*THE DATA*.
"""

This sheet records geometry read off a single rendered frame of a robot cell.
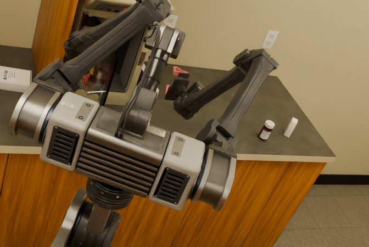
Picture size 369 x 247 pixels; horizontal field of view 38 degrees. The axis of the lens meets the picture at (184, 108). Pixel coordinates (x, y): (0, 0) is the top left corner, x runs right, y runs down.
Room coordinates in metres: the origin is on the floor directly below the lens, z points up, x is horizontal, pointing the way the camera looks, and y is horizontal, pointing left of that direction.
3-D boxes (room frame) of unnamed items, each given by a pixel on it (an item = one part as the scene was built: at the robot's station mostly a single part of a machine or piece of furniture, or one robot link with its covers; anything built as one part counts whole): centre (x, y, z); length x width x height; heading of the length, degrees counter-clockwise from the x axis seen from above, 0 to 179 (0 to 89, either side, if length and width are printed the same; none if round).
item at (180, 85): (1.89, 0.04, 1.20); 0.07 x 0.07 x 0.10; 32
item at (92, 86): (1.75, 0.39, 1.19); 0.30 x 0.01 x 0.40; 44
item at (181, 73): (1.95, 0.08, 1.24); 0.09 x 0.07 x 0.07; 32
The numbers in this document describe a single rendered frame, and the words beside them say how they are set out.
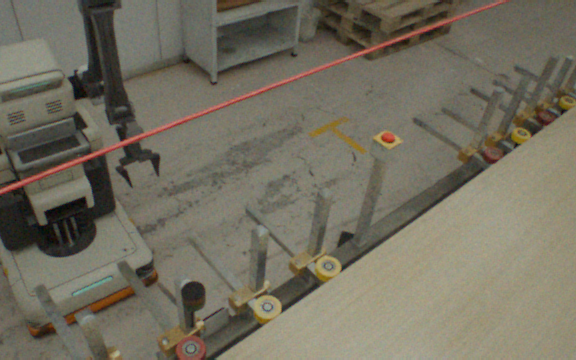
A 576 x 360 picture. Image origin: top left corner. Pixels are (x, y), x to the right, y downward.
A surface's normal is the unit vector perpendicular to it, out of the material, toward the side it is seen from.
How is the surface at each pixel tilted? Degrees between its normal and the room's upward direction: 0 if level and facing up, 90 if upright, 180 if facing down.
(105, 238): 0
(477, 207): 0
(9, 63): 42
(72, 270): 0
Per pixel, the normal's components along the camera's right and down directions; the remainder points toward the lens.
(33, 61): 0.47, -0.14
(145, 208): 0.09, -0.72
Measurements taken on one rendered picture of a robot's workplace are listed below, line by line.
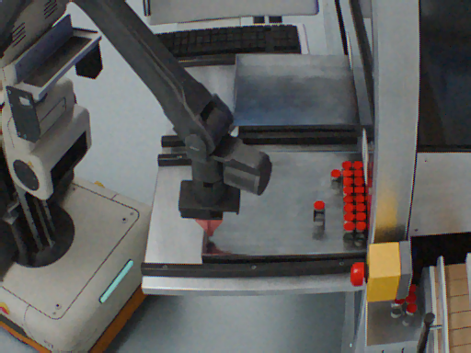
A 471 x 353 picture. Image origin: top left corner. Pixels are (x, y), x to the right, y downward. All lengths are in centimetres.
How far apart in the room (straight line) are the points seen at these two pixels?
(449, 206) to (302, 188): 41
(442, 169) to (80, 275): 135
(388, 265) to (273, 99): 65
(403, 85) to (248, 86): 78
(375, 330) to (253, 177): 34
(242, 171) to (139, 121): 190
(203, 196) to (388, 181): 34
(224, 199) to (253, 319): 110
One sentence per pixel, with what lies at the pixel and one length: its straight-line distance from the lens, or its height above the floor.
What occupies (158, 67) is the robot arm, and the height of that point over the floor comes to 127.
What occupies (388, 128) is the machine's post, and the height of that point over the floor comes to 125.
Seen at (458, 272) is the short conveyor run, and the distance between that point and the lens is 133.
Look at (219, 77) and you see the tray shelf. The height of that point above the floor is 88.
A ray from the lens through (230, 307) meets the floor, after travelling 245.
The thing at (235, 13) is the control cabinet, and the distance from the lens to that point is 217.
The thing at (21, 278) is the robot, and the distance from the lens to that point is 230.
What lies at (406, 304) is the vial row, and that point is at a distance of 130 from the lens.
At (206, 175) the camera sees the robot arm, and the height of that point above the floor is 107.
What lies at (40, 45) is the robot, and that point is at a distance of 172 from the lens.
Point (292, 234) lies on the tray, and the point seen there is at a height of 88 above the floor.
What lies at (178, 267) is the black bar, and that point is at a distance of 139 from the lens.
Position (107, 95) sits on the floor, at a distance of 333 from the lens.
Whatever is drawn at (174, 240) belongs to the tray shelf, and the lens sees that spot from 146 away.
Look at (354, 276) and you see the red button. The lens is 121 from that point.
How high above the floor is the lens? 195
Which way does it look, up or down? 43 degrees down
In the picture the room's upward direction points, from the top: 6 degrees counter-clockwise
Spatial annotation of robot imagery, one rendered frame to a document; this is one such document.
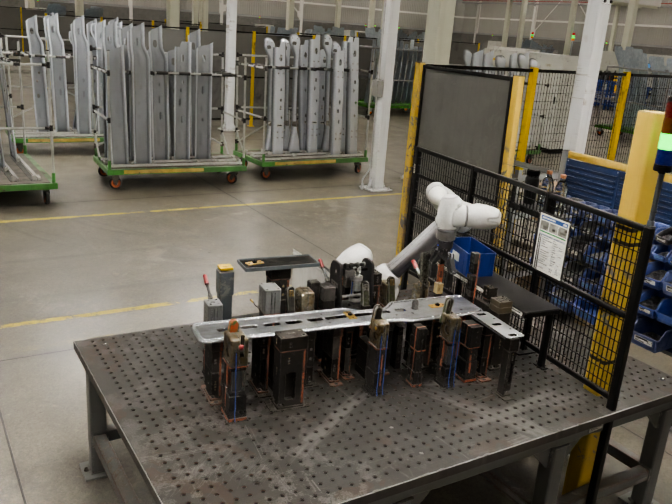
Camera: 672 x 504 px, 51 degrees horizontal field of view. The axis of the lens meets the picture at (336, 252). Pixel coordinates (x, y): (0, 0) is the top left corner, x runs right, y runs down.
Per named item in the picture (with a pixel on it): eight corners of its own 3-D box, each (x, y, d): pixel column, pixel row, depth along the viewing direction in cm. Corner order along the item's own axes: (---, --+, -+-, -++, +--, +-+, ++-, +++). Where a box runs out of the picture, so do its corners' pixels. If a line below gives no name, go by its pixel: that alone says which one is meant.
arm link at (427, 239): (356, 278, 411) (383, 303, 415) (353, 289, 396) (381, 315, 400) (453, 188, 387) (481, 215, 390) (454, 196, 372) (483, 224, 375)
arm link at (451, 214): (436, 229, 323) (465, 231, 323) (440, 196, 318) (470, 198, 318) (434, 223, 333) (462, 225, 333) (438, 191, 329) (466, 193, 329)
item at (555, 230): (560, 283, 340) (571, 221, 330) (530, 268, 359) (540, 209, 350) (563, 283, 341) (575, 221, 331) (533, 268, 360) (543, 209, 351)
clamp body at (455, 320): (441, 391, 322) (450, 320, 312) (427, 379, 333) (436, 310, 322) (458, 388, 326) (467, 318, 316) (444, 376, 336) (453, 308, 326)
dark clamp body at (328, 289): (317, 365, 338) (322, 290, 326) (306, 353, 349) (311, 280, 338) (337, 362, 342) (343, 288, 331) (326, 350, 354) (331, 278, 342)
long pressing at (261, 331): (201, 347, 282) (202, 344, 282) (188, 325, 301) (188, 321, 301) (486, 313, 339) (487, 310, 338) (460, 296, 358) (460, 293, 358)
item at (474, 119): (498, 334, 564) (538, 77, 504) (485, 336, 557) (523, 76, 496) (399, 279, 672) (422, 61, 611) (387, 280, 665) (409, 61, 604)
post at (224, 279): (217, 361, 334) (219, 273, 321) (213, 354, 341) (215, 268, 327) (232, 359, 337) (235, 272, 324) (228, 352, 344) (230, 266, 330)
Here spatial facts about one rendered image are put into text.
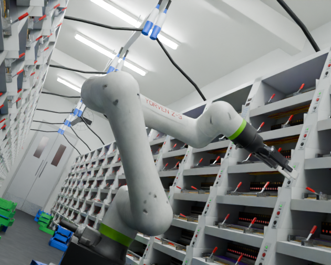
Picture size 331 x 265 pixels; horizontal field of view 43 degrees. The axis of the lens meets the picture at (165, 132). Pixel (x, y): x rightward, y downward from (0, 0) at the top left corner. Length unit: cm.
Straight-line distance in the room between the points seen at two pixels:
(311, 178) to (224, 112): 62
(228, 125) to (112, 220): 52
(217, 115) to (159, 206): 40
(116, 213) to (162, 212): 20
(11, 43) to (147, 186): 71
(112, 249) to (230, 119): 60
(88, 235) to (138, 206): 24
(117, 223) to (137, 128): 36
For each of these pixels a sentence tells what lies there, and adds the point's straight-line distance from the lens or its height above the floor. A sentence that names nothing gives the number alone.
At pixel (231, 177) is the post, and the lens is 254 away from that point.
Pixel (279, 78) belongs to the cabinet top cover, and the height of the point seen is 166.
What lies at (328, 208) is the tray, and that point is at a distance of 171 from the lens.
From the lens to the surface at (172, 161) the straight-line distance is 388.
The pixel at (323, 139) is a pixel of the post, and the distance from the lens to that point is 201.
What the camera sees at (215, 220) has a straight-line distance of 249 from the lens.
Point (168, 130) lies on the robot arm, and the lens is 153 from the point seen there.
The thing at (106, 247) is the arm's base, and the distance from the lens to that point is 145.
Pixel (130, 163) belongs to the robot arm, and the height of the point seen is 67.
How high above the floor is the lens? 48
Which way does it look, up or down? 14 degrees up
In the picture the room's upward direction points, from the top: 24 degrees clockwise
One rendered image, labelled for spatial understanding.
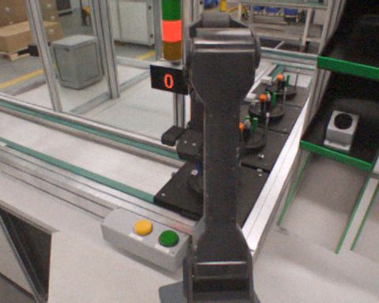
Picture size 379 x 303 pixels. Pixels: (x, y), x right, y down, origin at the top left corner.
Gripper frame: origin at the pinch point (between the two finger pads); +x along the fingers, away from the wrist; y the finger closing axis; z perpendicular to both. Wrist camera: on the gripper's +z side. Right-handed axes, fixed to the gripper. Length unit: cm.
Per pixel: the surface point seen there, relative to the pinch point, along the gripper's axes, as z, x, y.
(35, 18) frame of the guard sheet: -22, -23, -75
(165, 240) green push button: 14.6, 12.5, -1.6
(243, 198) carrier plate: -6.8, 12.5, 9.0
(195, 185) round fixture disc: -3.8, 10.6, -3.5
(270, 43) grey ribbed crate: -233, 26, -43
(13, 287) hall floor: 12, 109, -105
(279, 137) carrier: -41.9, 12.1, 9.4
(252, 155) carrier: -26.8, 12.2, 4.7
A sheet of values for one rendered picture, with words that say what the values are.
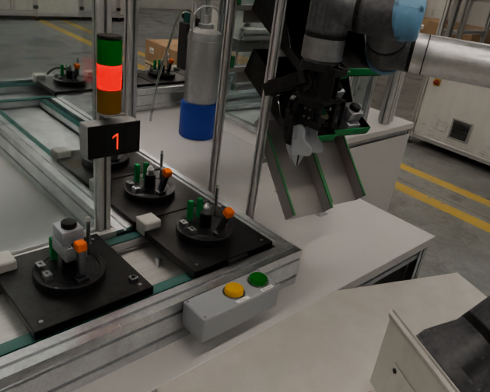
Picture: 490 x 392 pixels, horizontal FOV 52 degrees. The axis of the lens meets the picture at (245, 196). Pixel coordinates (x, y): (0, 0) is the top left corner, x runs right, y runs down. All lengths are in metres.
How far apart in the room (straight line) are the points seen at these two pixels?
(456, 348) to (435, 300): 0.49
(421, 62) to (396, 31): 0.13
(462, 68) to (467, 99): 4.25
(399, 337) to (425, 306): 0.45
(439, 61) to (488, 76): 0.09
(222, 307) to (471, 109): 4.45
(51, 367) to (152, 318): 0.19
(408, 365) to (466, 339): 0.10
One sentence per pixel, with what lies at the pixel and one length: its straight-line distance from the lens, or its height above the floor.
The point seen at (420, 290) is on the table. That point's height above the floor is 0.86.
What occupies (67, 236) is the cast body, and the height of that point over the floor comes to 1.08.
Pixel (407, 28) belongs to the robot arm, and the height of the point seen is 1.52.
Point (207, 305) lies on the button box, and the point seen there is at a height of 0.96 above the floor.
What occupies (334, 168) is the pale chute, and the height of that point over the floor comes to 1.06.
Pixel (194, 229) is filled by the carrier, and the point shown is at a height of 1.00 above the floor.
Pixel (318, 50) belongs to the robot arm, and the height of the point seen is 1.46.
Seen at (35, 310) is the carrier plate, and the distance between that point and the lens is 1.00.
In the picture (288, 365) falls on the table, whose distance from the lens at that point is 1.07.
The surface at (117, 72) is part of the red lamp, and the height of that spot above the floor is 1.35.
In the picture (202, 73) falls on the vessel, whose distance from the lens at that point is 2.04.
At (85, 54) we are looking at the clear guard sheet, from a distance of 1.08.
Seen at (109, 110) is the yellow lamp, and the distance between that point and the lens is 1.08.
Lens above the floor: 1.60
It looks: 26 degrees down
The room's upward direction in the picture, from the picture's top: 8 degrees clockwise
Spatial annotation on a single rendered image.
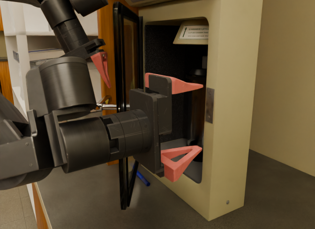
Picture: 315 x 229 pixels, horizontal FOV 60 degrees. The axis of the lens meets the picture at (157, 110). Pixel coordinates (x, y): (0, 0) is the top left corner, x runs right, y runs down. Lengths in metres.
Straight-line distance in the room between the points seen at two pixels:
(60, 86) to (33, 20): 1.50
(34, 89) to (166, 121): 0.16
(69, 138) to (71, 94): 0.05
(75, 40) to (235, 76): 0.32
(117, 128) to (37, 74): 0.11
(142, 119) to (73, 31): 0.30
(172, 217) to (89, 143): 0.40
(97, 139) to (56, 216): 0.41
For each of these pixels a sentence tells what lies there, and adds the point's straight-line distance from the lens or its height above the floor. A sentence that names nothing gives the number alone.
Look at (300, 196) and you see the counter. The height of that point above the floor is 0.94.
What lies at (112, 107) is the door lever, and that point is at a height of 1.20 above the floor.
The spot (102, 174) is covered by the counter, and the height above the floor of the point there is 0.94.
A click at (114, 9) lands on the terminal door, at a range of 0.48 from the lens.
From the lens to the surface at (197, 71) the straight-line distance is 0.68.
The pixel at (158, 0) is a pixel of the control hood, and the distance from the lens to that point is 0.66.
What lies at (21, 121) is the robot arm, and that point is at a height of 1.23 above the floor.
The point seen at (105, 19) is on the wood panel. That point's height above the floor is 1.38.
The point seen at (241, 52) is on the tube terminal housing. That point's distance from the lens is 0.57.
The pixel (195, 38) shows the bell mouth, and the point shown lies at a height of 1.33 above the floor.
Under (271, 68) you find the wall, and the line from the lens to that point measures 0.99.
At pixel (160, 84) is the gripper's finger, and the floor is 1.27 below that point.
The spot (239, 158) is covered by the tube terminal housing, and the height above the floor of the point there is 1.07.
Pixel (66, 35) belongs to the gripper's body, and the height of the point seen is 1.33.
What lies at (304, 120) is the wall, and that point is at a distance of 0.94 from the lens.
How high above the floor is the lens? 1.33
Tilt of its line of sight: 15 degrees down
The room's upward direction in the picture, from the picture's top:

"""

*EXERCISE DETAILS*. Restate only the lines running from the start of the material above through the line containing "Room coordinates in", ends included. No pictures.

*WRITTEN SOLUTION*.
This sheet records geometry read off a single rendered frame of a robot cell.
Picture size 369 x 247 pixels; horizontal field of view 38 degrees. The axis of the lens meets the picture at (184, 108). Pixel coordinates (x, y): (0, 0) is the top left corner, x runs right, y runs down.
Room coordinates in metres: the origin is on the floor directly below the lens, z points up, x is horizontal, pointing the way the camera looks, and y is horizontal, pointing left of that direction.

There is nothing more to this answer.